As for the right hon. Gentleman's remarks about party funding, I agree that there is a case for looking at all these things. I hope that Sir Patrick Neill can look at every issue connected with party funding. We will support him strongly in doing that. I would say only that for years I have fought elections with the Labour party being outspent by the Tory party £4 or £5 to £1, because they never disclose the source of their donations at all. What I want is a level playing field, and if that comes with restrictions on amounts and restrictions on the level of money that can be spent in elections, I am perfectly happy with that. What I will not do is go into election fighting when the Tories can raise as much money as they want and never have to disclose it—without the Labour party's being able to raise money, too.

Does my right hon. Friend agree that the staff of Crawley hospital will be much happier this winter when they discover that they now have a £450,000 share of the £300 million for crisis admissions? Does not such news make people working in the caring professions believe that working for the national health service is more worth while?

My hon. Friend is absolutely right. Having gone around several hospitals, I know that although people still suffer as a result of many of the things done by the previous Government, they at last believe that they have a Government who believe in the national health service. We have the extra £300 million going in this year and an extra £1.2 billion next year, and we are doing our very best to ensure that health service funding is put on a stable footing for the long term. That will be enormously welcome to everyone who works in the health service.

Q3. [14139]

Instead of waiting for details of the Ecclestone donation to be forced out of him four weeks later, why did the Prime Minister not refer that donation to the public standards watchdog immediately after the meeting on 16 October?
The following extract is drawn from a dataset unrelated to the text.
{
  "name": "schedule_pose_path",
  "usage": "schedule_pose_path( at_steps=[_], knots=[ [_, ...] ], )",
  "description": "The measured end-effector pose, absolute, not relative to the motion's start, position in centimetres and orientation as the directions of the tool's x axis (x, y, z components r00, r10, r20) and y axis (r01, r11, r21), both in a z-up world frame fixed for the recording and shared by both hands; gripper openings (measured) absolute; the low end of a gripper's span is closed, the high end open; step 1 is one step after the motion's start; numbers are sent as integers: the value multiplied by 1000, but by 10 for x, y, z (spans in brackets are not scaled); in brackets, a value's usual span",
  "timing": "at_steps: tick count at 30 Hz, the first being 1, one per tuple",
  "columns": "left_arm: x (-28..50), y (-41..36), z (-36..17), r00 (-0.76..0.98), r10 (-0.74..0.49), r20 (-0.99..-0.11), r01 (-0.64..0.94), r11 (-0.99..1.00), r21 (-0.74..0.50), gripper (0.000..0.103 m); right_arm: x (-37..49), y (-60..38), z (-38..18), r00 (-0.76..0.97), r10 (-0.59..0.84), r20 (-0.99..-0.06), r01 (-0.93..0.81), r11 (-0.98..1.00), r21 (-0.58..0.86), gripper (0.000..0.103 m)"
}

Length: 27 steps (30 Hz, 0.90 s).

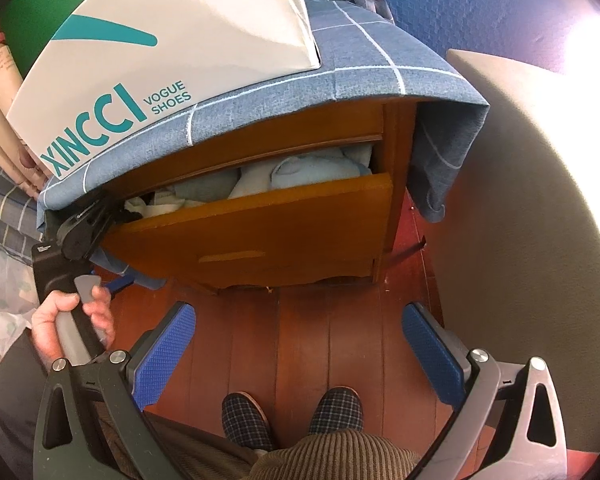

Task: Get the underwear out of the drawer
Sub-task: 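Hook the drawer front with the left tool and pull it open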

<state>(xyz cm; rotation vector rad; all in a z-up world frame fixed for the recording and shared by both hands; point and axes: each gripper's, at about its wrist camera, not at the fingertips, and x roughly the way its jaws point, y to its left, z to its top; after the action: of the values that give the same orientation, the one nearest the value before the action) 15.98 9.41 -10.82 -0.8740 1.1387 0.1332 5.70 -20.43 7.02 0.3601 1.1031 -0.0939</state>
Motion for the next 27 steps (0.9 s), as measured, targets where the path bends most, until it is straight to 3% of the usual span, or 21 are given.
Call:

Because the papers have been referred to Sir Patrick Neill—[HON. MEMBERS: "When?"] At the end of last week. [HON. MEMBERS: "When?"] They ask the question, but do not want the answer. The papers were referred to Sir Patrick Neill, who then reported back on Monday. The moment he reported back, we published his advice and followed it. I repeat: I do not believe that the party the hon. Gentleman represents would ever have behaved in that way.

Q4. [14140]

Does my right hon. Friend agree that the further education sector has been treated appallingly over the past 18 years, having been subjected by the previous Government to alternating periods of neglect, especially in terms of funding, and harassment? Is it not still the Cinderella service of our education system, when it should be regarded as its linchpin? Will he tell the House what the Government are going to do to correct that?

My hon. Friend is absolutely right to draw attention to the dire financial situation that further education colleges were left in by the previous Government's policies. I am delighted, therefore, that my right hon. Friend the Secretary of State for Education and Employment today announced a major new boost for further education. An extra £83 million in new funding will be made available next year, and colleges will also be able to bid for more than £100 million new deal money for education and training. That is new money, which would never have been put in by the previous Government.